== Segment start ==

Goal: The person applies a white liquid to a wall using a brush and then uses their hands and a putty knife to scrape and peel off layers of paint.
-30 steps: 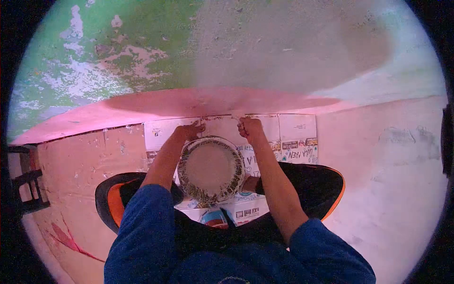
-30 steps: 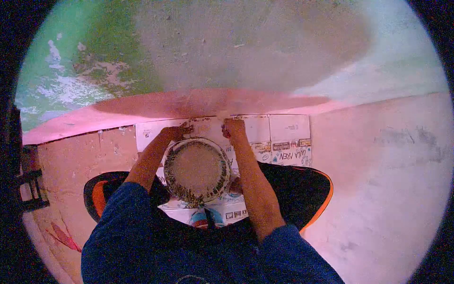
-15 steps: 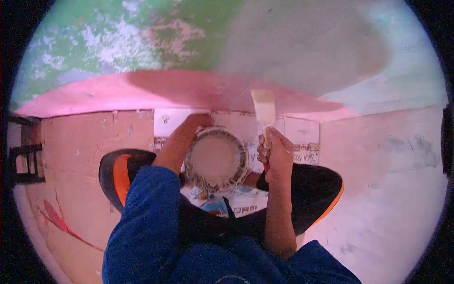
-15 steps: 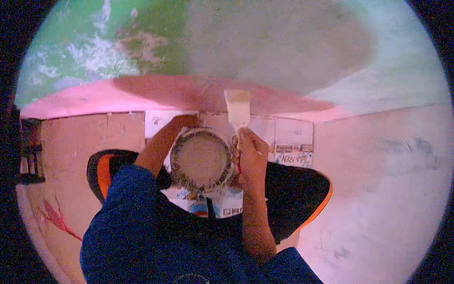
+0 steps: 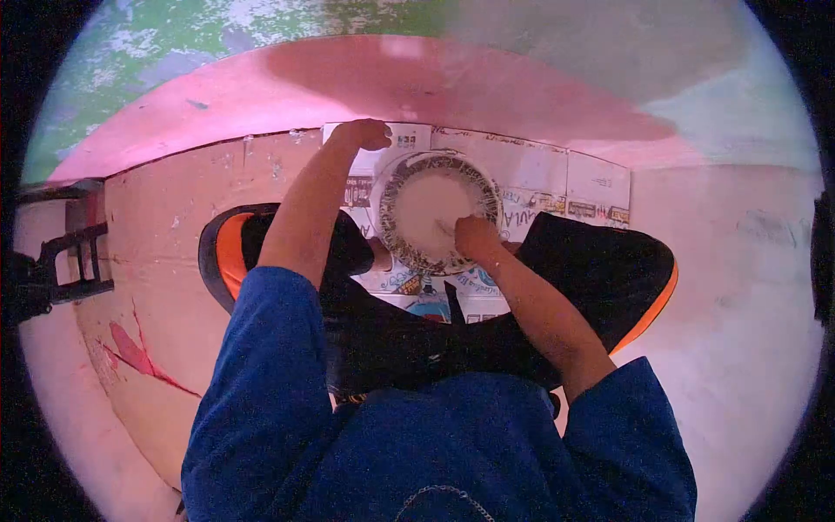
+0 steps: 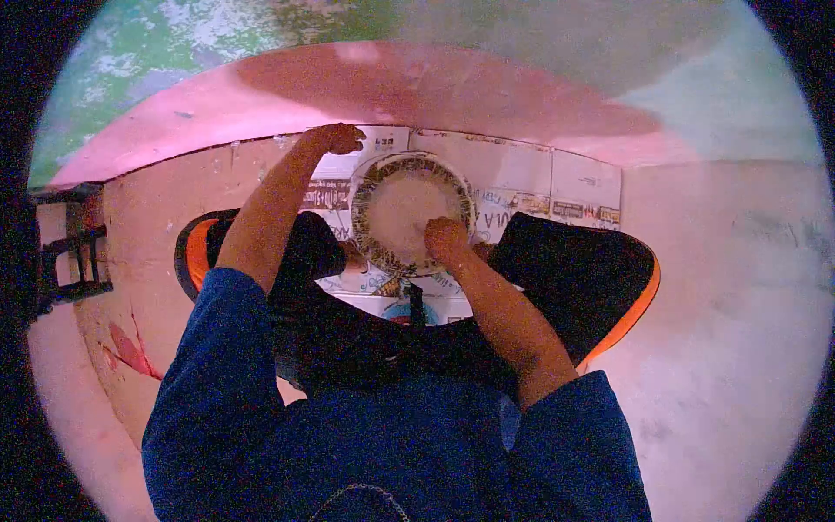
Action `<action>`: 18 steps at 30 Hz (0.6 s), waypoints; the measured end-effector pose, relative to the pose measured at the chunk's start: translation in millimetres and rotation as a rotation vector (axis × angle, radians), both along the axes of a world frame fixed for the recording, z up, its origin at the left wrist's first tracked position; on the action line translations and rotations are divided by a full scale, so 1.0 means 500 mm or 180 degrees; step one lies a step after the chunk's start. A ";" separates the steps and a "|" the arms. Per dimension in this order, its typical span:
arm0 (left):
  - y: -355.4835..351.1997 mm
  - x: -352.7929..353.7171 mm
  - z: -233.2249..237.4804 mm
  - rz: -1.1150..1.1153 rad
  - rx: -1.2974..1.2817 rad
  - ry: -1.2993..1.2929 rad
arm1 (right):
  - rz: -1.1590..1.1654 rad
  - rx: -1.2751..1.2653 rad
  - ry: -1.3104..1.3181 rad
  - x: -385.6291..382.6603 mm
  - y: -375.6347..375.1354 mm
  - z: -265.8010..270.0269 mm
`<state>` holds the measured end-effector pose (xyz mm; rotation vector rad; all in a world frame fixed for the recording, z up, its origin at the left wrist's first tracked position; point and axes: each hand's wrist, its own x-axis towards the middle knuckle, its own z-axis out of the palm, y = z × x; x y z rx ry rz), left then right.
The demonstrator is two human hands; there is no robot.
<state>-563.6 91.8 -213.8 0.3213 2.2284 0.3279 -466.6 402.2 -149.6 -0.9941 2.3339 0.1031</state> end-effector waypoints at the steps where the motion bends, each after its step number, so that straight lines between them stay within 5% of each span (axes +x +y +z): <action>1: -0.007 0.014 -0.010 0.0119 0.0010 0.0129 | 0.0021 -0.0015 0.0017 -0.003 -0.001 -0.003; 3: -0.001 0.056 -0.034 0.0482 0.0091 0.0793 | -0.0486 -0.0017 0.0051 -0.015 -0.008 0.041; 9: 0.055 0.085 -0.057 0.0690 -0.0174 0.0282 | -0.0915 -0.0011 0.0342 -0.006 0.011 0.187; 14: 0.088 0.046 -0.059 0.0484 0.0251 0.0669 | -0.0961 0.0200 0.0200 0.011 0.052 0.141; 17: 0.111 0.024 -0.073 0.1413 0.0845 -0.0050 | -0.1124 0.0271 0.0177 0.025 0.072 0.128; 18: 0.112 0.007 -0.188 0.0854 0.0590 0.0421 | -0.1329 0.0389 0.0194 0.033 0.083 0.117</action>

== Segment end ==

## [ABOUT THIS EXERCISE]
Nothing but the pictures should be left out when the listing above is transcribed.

## [SOLVED EXERCISE]
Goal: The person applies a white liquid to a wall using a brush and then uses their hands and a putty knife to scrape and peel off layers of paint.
-30 steps: 
-30 steps: 
-15 steps: 
-15 steps: 
+0 steps: 
+0 steps: 
Action `<action>`: 18 steps at 30 Hz (0.6 s), waypoints; the measured end-effector pose, relative to the pose measured at the chunk's start: translation in millimetres and rotation as a rotation vector (axis × angle, radians), both along the axes of a world frame fixed for the recording, z up, its origin at the left wrist's first tracked position; on the action line translations and rotations are divided by a full scale, so 1.0 means 500 mm or 180 degrees; step one lies a step after the chunk's start. A ";" separates the steps and a "|" the arms. Per dimension in this order, its typical span:
arm0 (left):
  - y: -355.4835..351.1997 mm
  - x: -352.7929..353.7171 mm
  - z: -233.2249..237.4804 mm
  - rz: -1.1150..1.1153 rad
  - rx: -1.2974..1.2817 rad
  - ry: -1.2993..1.2929 rad
arm1 (right):
  - rz: -1.1590..1.1654 rad
  - rx: -1.2751..1.2653 rad
  - ry: -1.3104..1.3181 rad
  - x: -385.6291..382.6603 mm
  - y: -375.6347..375.1354 mm
  - z: -265.8010..270.0269 mm
`<state>` holds the measured end-effector pose (xyz mm; rotation vector rad; all in a world frame fixed for the recording, z up, its origin at the left wrist's first tracked position; point and axes: each hand's wrist, its own x-axis towards the middle knuckle, its own z-axis out of the palm, y = z × x; x y z rx ry rz), left then right.
The demonstrator is two human hands; there is no robot.
<state>-563.6 91.8 -213.8 0.3213 2.2284 0.3279 -466.6 402.2 -149.6 -0.9941 2.3339 0.1031</state> end-effector waypoints at the steps where the motion bends, each after its step number, so that straight lines between them stay within 5% of each span (axes +x +y +z): <action>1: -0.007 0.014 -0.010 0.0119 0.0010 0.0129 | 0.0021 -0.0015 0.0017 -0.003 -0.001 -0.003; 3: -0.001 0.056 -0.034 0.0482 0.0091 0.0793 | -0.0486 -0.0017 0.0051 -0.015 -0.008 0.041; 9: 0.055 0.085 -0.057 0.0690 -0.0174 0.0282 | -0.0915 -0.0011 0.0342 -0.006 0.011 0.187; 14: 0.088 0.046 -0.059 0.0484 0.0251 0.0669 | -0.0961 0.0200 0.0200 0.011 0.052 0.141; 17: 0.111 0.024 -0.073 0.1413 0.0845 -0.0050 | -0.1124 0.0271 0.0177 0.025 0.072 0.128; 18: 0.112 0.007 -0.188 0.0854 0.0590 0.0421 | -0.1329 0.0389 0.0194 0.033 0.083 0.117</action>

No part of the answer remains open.